To get started, you create an AADL project for your architecture models in AADL, for your requirement/verification specifications, and for other specifications such as Resolute libraries used in the verification. You also want to import the AlisaPredefined project from https://github.com/osate/alisa-examples, which provides predefined categories and a registry of all OSATE Analysis plugins. You may also define Java projects that include JUnit4 tests or Plug-in projects to Java based verification methods on AADL models. Figure 1 shows a workspace with the imported AlisaPredefinedproject, a project with JUnit tests, and the SimpleAlisa project with a folder for the AADL model and a separate folder for the requirements and verification plans.
If you have multiple projects, make sure you specify Project References through the Preferences menu. Select a project, select Preferences under the Window menu, (type pref into the search bar of the preferences dialog and then specify the projects in which this project will reference file content.
Figure 1: AADL, Alisa, and Resolute Files in Different Projects
You will create stakeholder goals and system requirements. You will do so in the context of an AADL model that represents the system of interest in its operational context by explicitly modeling all the entities in the operational environment that the system may be exposed to and interact with.
Stakeholders are defined as members of an organization. Each organization and its members is defined in a separate .org file (see Figure 2).
Figure 2: Stakeholder Descriptions as Members of Organizations
Users can define a collection of stakeholder goals for a system (see Figure 3). For each goal one or more stakeholders can be identified. In the process the user want to utilize a use case notation such as the URN Use Case Maps (UCM) - see jUCMNav.
Figure
3: Stakeholder Goals
System requirements are specified in a system requirement specification (see Figure 4). They are traced to stakeholder goals and they identify the component type or implementation in the AADL model the requirement is associated with. Users can also specifies values as constants that can be used in descriptions and as operands in assert expressions. Typically, those are values that the user may want to change.
Requirements can be refined into requirements that are verifiable. All leaf requirements are expected to be verifiable.
Figure
4: System Requirements in Context of an AADL Model
For each system the user specifies a verification plan (see Figure 5). The verification plan specifies a claim for each requirement of the system of interest, identifying a collection of verification activities and making the argument of sufficient evidence if these verification activities applied to a system implementation pass. Users may impose an order to indicate that some are dependent on the successful completion of others, and specify that in case of an incomplete execution (error, timeout), or returning a negative result (fail) an alternative verification activity may be performed.
Figure
5: Verification Plan for System Requirements
Typically the user will work with an existing registry of verification methods for the OSATE plugins. Users can define additional registries for methods they wrote in Resolute, Java/Xtend.

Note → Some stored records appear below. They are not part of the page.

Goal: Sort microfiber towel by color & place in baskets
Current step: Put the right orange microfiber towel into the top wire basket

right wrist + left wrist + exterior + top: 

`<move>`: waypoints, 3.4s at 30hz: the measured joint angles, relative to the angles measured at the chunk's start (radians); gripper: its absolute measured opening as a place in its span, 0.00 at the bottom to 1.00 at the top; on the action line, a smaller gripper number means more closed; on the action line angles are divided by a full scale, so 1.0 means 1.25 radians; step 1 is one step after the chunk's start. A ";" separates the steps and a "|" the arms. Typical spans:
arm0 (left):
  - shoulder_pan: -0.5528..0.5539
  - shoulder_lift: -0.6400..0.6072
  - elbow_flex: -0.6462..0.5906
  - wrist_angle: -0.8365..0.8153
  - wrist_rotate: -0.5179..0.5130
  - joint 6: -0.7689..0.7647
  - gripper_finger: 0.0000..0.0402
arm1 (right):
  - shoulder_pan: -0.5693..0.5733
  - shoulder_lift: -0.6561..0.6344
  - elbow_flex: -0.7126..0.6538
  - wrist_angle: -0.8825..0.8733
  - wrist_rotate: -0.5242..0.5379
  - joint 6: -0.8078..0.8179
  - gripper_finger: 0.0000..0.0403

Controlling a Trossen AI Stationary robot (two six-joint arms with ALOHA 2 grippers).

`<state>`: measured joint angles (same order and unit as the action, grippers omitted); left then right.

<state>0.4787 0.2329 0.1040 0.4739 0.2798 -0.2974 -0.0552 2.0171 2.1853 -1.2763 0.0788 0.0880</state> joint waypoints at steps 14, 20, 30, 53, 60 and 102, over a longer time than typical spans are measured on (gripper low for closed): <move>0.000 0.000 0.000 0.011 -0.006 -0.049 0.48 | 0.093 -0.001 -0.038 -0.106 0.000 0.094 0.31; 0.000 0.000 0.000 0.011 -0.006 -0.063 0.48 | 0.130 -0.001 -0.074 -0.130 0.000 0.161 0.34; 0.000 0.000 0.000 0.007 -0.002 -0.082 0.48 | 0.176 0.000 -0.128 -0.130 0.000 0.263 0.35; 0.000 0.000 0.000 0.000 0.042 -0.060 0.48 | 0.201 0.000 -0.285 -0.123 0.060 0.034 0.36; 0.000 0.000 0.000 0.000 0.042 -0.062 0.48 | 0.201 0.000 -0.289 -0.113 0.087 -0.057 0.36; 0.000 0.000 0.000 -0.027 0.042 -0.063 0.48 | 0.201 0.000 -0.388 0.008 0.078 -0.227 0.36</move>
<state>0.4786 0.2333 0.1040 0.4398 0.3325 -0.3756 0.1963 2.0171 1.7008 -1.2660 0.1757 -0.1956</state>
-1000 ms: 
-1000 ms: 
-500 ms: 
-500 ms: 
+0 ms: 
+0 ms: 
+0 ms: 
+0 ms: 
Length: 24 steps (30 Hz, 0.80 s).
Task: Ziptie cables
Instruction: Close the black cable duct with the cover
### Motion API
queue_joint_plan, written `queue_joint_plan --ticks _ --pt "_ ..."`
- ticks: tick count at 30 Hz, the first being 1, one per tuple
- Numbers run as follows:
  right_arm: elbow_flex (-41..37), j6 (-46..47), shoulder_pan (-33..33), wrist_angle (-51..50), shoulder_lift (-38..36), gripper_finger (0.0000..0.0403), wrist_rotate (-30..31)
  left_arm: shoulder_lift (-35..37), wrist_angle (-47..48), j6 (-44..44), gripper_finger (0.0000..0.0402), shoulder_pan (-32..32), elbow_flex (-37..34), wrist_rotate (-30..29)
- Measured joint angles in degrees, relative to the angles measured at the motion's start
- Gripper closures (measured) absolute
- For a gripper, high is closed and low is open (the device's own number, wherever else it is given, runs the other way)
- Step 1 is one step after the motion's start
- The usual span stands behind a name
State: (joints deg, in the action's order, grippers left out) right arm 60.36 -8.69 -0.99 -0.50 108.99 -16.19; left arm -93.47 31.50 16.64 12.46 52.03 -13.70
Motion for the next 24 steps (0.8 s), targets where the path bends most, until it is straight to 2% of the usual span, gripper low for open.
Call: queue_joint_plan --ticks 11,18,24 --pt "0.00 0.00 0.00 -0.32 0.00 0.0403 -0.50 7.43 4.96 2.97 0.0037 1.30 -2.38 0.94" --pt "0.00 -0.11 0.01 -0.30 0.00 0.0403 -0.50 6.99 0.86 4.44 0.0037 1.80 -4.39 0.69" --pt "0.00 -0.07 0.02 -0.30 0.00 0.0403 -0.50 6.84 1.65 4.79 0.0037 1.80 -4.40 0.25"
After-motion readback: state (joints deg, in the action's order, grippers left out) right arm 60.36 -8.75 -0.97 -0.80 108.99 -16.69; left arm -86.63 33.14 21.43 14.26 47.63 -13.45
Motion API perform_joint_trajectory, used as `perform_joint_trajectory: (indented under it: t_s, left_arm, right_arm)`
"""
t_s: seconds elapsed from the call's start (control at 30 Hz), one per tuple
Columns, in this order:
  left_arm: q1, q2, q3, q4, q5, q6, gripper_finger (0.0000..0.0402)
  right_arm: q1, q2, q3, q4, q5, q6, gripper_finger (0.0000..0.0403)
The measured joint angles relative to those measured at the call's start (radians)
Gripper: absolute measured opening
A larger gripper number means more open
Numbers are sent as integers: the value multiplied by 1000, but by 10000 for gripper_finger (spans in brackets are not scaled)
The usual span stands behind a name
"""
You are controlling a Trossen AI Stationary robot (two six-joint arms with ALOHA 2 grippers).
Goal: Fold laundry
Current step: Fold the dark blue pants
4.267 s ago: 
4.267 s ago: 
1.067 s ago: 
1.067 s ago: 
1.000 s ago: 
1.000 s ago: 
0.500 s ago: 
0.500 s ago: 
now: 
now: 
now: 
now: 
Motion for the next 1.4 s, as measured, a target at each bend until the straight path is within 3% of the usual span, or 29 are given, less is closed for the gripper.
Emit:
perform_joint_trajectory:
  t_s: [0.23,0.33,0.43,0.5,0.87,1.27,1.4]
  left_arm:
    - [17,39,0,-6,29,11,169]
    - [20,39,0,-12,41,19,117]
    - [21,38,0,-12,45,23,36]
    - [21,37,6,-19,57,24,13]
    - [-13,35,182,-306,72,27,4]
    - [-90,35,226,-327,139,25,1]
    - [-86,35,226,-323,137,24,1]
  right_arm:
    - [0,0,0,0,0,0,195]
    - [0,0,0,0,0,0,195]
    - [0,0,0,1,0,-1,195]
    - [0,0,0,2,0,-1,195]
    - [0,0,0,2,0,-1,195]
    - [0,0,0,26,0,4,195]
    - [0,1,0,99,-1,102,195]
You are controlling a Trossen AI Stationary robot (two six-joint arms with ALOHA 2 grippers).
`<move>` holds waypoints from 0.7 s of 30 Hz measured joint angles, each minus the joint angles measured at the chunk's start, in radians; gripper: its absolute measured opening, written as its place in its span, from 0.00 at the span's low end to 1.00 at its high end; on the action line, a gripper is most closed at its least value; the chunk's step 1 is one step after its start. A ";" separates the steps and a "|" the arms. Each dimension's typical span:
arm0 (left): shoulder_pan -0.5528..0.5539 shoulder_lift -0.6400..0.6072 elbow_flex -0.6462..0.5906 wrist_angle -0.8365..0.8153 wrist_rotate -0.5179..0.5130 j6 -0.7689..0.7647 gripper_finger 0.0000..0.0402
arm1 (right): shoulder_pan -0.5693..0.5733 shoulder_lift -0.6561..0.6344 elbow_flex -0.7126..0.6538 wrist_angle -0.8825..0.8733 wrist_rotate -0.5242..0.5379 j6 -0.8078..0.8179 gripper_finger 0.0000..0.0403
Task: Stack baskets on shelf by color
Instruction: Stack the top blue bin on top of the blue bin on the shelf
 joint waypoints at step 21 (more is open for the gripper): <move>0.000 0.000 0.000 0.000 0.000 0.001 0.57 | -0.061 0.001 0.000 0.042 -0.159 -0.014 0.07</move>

Figure 6: Assurance Plans to Configure an Assurance Case
Finally, the user will define the an assurance case for a system (see Figure 6). For the top-level system the user defines an assurance plan for verifying a system implementation. An assurance plan identifies the verification plans to be used (assure statement) and identifies for each of the subsystems whether they are verified separately (assume subsystem) or as part of the given assurance case (assure subsystem).
The user may define filters on the assurance case (assurance task) that specify selection criteria for a subset of the requirements and verification activities in the assurance plan that are to be viewed and performed at a given point in time. The selection criterion is expressed in terms of category labels.
Figure 7: Execution of an Assurance Case
Users execute assurance cases through the Alisa View (see Figure 7). It shows assurance cases in the workspace and allows users to select an appropriate filter to be applied in the column next to the assurance cases. Verification is invoked through the context menu once an assurance case is selected. Verify All executes all verification activities present in the filter independent if whether they have been previously verified. Verify TBD execute only those verification activities that have not been verified yet (are in the state TBD).
As the verification is running in the background the Assurance Progress view shows the verification activities being executed (the state of execution, the result, execution time).
The assurance case results are shown on the right in the Alisa View. In the left column users see the assurance case hierarchy with the assurance case and its assurance plan, which contains claims and their verification activities as well as any subsystems that are verified as part of the case. The second column shows the counts as percentage based bars. Green shows Success, red shows Fail, light blue shows Error, and dark blue shows TBD. The results are aggregated in counts shown on the right (Success (S), Fail (F), Timeout (T), fail to complete, i.e., error (E), TBD, backup verifications, i.e., execution of the right hand sice of else (EL), and aborted sequences, i.e., skipping the right hand side of a then (TS).